YOUR OBJECTIVE
Among the lines below, take the one holding "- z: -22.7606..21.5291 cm", the one holding "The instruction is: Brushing", and all lines between them. Set them down exactly.

DATA
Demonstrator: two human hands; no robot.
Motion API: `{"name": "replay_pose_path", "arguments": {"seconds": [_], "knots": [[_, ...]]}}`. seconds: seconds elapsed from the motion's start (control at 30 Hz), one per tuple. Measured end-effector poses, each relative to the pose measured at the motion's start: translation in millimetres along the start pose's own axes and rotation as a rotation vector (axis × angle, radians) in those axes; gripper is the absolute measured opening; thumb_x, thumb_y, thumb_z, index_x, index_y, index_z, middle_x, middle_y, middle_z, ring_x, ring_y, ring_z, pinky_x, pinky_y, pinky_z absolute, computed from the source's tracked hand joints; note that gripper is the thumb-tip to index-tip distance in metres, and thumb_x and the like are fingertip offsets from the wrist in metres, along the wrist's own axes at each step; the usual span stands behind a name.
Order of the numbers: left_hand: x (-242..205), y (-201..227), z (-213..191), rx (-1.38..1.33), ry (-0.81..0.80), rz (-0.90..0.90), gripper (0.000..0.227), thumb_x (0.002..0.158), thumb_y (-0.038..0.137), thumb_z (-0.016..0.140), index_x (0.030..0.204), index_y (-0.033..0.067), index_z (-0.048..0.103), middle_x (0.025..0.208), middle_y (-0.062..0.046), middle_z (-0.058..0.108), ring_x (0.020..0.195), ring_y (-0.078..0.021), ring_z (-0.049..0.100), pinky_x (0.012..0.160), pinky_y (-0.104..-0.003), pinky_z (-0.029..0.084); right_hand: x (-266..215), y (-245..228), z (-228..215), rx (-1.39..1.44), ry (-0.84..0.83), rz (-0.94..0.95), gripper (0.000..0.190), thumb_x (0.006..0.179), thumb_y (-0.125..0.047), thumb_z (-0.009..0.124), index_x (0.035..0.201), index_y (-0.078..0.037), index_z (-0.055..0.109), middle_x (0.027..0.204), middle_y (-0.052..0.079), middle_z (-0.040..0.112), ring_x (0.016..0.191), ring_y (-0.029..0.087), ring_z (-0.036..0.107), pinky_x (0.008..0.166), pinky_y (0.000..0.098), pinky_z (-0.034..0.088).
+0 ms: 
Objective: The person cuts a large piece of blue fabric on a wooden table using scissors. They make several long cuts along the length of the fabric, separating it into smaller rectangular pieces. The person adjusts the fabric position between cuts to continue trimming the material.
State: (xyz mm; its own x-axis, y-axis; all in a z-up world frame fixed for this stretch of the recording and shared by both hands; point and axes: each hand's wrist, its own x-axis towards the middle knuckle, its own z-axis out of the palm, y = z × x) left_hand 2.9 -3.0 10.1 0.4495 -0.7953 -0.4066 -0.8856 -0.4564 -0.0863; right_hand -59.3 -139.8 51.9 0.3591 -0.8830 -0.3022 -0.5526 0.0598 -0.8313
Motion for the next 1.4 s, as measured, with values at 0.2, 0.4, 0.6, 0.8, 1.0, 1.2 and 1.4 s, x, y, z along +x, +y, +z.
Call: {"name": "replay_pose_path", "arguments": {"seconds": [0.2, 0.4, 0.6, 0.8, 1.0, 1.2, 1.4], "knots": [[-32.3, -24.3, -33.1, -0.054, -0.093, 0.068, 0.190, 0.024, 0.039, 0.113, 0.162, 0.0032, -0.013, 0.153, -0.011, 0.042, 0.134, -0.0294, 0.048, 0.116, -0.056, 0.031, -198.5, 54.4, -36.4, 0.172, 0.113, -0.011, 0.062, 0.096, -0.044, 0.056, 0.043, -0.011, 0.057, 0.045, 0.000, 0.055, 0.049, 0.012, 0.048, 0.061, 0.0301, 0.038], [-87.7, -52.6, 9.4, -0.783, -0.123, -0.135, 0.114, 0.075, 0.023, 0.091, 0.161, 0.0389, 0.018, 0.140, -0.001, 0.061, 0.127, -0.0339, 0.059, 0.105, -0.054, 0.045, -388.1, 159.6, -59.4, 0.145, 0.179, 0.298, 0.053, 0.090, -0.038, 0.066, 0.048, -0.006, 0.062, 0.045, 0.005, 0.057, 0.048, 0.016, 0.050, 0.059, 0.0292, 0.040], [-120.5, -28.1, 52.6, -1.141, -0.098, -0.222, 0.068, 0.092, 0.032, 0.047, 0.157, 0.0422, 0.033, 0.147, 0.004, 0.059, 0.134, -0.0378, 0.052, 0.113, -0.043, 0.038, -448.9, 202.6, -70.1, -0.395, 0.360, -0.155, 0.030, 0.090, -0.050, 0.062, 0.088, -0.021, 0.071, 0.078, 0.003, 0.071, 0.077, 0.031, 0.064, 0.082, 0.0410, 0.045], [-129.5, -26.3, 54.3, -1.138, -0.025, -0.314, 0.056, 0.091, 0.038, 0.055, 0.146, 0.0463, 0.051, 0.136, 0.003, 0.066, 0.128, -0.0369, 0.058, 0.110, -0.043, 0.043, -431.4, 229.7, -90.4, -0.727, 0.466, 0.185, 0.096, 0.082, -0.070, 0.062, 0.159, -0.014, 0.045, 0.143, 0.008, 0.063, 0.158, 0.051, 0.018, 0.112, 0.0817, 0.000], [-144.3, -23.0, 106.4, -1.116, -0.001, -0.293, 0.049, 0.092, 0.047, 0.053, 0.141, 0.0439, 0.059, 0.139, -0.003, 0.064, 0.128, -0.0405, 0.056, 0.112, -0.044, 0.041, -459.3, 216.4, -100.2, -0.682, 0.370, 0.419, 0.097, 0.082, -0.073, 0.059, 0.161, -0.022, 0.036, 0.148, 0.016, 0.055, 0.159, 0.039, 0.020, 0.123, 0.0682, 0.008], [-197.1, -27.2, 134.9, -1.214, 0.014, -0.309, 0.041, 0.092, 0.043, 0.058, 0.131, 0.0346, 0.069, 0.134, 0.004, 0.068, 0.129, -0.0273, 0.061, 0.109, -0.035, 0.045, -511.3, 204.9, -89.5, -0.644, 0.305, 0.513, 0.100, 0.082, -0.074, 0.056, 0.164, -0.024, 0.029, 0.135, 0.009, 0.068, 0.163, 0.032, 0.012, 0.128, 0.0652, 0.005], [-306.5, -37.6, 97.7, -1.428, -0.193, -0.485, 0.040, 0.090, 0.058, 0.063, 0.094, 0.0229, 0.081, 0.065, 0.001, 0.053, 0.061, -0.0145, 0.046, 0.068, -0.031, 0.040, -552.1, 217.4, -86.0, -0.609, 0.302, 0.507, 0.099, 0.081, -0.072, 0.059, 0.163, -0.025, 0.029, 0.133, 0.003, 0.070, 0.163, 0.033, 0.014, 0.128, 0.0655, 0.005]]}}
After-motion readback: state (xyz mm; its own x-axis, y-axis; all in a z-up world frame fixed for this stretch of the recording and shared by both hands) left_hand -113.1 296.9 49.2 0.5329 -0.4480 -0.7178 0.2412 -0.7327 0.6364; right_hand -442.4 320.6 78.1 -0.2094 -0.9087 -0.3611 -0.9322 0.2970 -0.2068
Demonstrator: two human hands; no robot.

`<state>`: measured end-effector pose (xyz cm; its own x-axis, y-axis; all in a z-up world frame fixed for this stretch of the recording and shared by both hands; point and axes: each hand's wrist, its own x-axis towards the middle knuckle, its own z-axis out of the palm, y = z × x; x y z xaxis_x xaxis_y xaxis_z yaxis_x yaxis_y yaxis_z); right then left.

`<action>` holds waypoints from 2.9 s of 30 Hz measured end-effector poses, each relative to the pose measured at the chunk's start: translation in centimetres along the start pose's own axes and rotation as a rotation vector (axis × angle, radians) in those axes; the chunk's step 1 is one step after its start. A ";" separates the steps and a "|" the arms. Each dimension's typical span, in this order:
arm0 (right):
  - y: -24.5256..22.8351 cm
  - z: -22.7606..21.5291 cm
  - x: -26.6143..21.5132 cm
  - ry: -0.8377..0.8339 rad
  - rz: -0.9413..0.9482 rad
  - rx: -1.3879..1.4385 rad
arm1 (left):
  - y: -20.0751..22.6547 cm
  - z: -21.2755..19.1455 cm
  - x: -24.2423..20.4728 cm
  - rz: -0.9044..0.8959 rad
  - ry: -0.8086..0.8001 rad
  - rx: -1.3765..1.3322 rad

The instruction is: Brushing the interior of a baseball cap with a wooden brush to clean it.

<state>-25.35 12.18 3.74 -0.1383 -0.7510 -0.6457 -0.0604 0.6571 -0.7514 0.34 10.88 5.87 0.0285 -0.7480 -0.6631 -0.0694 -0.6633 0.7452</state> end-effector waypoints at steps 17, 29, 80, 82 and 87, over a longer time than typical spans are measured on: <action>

OUTPUT FOR THIS EXERCISE
  - z: -22.7606..21.5291 cm
  - x: -26.6143..21.5132 cm
  - ry: -0.8377..0.8339 rad
  - rz: -0.9413..0.9482 rad
  - rx: -1.3879..1.4385 rad
arm1 (left):
  - y: -20.0751..22.6547 cm
  - z: -21.2755..19.1455 cm
  - x: -24.2423..20.4728 cm
  - rz: -0.9044..0.8959 rad
  - ry: -0.8086..0.8001 rad
  - rx: -1.3765..1.3322 rad

The instruction is: Brushing the interior of a baseball cap with a wooden brush to clean it.

Nothing further is needed to complete the exercise.